3 Negative effects of over-scheduling your child
Avoid these dangers of overschedulling your kid. This is how you can strike a balance with your child's play, work and rest time.
Do you kids have too much to do? Most Singaporean kids are piled with lots of activities – some from the moment they are born! From attending school to going for piano classes to learning how to swim, kids these days have a pretty packed schedule. But while school and extracurricular activities are very important for their development, doing too much can be detrimental to their health. A sign of an overscheduled child is when your kid leaves for school in the morning and returns home at dinnertime or later.
Let’s look at a typical day for kids these days.
11 hours of busyness
First, kids have school.
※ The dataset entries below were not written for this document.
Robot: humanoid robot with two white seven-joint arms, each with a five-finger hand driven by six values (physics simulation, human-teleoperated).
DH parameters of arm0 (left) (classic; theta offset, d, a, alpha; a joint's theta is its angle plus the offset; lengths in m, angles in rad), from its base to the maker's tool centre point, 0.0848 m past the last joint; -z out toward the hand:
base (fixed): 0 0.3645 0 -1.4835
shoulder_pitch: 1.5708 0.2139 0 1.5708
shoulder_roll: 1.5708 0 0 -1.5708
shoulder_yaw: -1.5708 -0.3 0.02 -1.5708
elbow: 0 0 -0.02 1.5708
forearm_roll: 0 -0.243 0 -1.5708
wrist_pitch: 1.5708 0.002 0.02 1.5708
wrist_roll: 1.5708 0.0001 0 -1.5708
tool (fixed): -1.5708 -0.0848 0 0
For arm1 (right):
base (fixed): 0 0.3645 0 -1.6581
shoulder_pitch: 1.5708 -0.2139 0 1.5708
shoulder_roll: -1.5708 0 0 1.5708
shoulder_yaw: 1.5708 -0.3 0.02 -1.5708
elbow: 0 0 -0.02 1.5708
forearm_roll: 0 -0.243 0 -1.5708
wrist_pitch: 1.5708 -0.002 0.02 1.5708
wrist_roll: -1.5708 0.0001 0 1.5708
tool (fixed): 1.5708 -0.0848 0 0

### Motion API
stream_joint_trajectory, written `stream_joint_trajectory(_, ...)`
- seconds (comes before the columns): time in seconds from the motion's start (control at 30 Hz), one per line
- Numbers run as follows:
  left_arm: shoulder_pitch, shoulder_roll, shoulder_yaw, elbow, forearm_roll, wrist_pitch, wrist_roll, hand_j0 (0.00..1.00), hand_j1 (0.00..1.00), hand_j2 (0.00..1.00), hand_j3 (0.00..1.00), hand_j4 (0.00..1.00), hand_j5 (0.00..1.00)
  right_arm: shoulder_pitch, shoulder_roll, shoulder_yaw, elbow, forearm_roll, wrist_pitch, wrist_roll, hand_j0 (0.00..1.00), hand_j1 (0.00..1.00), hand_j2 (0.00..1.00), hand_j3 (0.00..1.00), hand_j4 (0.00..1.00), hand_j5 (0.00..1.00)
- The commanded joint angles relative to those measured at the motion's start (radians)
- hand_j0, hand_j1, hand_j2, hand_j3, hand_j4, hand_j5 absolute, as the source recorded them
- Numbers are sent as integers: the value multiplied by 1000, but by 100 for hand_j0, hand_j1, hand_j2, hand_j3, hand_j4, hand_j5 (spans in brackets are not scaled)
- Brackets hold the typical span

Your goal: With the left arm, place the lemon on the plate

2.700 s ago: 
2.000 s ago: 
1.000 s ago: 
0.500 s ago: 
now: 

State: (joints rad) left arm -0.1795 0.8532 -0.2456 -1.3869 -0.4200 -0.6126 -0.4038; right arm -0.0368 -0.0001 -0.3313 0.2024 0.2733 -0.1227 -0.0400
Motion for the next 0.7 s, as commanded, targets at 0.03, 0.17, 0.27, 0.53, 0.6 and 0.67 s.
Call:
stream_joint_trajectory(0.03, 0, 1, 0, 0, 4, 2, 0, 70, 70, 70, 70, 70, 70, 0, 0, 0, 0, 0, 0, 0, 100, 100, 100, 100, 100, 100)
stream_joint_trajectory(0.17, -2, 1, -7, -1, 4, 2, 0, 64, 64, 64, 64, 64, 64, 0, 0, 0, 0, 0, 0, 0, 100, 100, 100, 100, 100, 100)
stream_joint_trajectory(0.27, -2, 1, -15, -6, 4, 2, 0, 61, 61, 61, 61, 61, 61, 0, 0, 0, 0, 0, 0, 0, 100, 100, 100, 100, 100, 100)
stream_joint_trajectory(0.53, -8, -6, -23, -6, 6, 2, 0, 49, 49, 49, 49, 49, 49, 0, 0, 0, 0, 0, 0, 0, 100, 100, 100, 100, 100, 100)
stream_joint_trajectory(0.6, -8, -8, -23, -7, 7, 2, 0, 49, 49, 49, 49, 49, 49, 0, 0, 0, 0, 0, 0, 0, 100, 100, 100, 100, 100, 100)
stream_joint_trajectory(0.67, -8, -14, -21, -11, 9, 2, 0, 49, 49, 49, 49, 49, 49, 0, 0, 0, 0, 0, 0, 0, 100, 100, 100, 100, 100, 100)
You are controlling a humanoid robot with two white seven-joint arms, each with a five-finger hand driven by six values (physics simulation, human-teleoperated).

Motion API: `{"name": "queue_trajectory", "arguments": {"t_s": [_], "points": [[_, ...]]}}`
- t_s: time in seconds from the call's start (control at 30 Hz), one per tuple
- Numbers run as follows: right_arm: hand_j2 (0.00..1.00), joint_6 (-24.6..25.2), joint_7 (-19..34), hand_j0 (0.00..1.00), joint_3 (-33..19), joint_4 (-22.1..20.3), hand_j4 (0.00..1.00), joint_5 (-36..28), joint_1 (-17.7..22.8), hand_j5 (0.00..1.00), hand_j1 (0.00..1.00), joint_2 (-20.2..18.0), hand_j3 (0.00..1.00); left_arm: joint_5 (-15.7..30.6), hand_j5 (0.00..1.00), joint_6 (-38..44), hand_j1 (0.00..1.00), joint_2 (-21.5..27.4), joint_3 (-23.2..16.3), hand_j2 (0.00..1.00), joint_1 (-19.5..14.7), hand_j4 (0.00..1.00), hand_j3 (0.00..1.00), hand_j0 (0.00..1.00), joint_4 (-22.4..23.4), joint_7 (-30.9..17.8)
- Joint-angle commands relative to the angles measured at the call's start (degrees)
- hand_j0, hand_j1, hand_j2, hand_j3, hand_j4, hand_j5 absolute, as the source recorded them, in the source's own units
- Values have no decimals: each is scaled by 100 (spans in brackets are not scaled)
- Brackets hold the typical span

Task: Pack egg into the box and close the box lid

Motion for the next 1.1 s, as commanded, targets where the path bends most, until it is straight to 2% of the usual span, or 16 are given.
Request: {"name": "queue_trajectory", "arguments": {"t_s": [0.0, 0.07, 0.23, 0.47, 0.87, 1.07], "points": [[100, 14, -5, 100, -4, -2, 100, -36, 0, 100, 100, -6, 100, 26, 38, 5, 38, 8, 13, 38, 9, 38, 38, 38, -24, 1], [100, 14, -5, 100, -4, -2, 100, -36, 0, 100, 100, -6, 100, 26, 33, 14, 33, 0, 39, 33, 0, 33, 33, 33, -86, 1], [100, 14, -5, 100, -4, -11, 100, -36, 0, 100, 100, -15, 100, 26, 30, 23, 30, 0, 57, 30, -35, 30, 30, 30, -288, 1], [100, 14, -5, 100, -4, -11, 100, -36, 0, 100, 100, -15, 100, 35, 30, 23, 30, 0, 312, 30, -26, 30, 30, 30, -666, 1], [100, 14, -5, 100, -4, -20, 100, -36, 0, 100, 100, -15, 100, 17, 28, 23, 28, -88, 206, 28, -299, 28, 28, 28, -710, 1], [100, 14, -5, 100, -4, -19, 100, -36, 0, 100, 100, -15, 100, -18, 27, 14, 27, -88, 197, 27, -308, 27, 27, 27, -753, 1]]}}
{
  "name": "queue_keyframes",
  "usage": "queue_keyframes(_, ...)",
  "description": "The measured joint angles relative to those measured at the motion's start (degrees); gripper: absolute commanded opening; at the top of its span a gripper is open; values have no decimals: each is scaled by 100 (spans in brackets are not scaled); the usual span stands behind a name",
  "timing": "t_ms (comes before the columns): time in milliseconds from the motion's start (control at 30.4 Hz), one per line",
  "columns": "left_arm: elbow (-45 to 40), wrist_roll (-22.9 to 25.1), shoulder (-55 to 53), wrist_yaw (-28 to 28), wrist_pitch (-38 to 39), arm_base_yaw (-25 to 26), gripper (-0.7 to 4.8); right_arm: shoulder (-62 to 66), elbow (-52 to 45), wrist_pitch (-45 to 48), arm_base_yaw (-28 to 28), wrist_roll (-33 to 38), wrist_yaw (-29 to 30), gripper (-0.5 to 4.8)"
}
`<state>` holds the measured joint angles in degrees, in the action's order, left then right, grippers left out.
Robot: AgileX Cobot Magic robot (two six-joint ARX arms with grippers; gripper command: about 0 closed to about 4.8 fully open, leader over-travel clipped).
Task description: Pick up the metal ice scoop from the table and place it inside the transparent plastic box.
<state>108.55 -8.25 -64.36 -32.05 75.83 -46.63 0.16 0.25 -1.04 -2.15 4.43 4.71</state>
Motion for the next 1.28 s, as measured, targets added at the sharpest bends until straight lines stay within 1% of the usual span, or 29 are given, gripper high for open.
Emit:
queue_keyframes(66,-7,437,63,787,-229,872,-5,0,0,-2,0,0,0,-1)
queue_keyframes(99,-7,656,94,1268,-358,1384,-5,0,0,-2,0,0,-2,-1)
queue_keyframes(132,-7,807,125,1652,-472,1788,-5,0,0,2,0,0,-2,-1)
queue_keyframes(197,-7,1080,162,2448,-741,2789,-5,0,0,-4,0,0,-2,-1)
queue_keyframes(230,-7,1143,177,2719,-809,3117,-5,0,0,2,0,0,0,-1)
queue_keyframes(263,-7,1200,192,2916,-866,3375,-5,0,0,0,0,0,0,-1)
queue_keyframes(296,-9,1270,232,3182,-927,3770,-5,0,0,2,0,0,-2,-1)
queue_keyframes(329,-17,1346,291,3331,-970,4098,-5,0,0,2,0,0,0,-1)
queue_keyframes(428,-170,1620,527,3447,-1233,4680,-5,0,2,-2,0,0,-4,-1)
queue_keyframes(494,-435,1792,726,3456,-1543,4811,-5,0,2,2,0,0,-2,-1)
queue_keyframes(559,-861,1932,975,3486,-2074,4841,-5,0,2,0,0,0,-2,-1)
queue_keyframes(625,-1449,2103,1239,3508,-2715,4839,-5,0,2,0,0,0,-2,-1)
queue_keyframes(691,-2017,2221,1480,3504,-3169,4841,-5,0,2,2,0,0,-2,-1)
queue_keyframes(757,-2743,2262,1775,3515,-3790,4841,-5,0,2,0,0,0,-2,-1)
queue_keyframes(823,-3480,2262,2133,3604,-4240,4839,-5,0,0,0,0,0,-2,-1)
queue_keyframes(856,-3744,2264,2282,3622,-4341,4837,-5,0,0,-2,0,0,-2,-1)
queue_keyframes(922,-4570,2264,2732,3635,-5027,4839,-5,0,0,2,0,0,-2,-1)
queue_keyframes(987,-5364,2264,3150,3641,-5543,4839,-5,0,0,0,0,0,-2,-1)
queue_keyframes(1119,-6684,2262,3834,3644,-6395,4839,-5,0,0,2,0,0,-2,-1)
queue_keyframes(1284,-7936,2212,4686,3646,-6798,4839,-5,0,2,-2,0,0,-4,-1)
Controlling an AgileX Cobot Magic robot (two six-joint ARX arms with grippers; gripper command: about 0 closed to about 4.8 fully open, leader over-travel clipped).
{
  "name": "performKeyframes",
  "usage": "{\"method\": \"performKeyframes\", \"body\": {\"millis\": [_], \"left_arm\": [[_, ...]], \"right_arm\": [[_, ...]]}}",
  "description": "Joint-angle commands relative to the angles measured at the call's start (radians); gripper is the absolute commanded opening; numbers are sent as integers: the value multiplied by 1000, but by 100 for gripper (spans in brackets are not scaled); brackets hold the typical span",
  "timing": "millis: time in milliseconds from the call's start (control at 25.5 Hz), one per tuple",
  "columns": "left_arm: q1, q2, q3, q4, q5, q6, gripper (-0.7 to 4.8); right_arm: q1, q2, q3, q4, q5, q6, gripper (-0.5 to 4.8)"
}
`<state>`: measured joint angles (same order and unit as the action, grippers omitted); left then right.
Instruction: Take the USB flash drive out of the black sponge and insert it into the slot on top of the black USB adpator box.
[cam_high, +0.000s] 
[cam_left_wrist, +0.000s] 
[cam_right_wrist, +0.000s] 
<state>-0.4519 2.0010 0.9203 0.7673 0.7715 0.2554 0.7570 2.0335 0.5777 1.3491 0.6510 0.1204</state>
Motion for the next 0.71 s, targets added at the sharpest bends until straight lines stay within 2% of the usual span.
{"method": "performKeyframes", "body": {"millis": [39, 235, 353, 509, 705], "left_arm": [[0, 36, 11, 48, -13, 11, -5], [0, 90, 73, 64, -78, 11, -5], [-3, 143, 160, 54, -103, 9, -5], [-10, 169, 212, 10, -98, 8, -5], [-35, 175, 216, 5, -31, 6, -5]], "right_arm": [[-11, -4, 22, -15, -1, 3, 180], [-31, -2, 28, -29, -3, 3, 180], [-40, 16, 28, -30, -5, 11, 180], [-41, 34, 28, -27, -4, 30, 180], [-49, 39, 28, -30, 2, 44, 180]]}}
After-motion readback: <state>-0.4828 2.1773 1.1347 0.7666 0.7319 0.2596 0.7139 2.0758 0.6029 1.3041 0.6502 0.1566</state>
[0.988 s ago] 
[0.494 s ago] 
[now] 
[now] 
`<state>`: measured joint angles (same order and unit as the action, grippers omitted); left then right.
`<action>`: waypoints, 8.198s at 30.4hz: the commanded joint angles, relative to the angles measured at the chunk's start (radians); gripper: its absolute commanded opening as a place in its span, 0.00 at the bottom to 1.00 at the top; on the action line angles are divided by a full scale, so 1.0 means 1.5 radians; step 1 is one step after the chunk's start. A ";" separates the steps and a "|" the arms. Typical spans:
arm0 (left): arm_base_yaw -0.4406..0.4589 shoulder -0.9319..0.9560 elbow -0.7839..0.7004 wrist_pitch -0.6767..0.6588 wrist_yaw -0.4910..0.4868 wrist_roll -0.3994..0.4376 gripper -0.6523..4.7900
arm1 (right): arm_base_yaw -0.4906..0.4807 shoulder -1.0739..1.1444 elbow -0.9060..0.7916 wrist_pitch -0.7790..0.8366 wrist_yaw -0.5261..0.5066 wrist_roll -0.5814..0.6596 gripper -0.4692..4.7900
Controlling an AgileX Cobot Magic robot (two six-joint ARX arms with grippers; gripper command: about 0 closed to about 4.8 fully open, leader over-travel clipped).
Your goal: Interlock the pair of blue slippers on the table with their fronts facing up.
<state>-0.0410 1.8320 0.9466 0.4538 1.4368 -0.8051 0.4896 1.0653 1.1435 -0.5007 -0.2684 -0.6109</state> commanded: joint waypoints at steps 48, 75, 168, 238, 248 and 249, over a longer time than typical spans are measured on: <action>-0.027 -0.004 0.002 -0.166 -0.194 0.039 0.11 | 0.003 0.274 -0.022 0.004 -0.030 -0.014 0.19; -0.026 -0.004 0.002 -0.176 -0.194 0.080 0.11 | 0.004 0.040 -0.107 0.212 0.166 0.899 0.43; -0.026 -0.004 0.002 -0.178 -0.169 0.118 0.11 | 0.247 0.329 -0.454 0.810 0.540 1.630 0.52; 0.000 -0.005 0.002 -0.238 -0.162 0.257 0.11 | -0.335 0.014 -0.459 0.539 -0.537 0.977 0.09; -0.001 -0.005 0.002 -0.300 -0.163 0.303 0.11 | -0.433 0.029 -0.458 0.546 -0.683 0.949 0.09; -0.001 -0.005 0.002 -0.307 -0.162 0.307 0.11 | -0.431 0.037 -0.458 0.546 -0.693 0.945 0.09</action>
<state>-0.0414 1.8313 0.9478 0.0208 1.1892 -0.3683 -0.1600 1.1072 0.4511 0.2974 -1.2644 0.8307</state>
The average school day is about seven hours long. Kids with working parents are in after-school care as well.
Then, there is homework. So let’s factor in a couple of hours for homework for the average student, at least.
In addition to the rigours and responsibilities of school, lots of kids participate in at least one activity outside of school. So let’s add on, say, another two hours of activities. This means that kids are busy for 11 hours on an average day. Why is this bad?
An overscheduled child misses out
There can be negative effects on your family and your child if they are overscheduled. Here are three negative outcomes:
- Tired and bored: An overscheduled child does a lot but also misses out on so much. Pediatrician Dr. Deb Lonzer, MD says, “An overscheduled child typically don’t eat well, sleep well, or make friends properly.”
- Lacks quality family time. Clearly, school and homework are important. Many kids also enjoy participating in at least one extracurricular activity. But what about family and rest time? Dr Deb adds, “Kids whose time is overly organised don’t have time to be kids, and their family doesn’t have time to be a family.”
- Tired parents: A packed schedule for a child can be hard to manage. It also requires a lot of cooperation from the entire family and sacrifices may have to be made. If kids are tired, chances are so are their parents.
So, how can mums and dads strike a balance? Here are three guidelines to follow:
- Look inside: “Overscheduling structured activities is more the result of parental anxiety than for the needs of the child,” says David Elkind, PhD, professor of child development at Tufts University and author of The Hurried Child.
- Set a limit: Elkind suggest no more than three activities — one sport, one social activity and one artistic endeavour like music lessons or art class. He recommends kids go go for an hour or so to each type of activity each week. “It’s really inappropriate for elementary school children to go to daily practices,” he says.
- Free time is family time: Get your kids involved in the things they love but don’t do it at the expense of your family and their wellbeing. Have family dinners instead of chauffeuring them to practices and lessons every day. Finally, don’t always ask them on how to be better. Just let them be themselves.”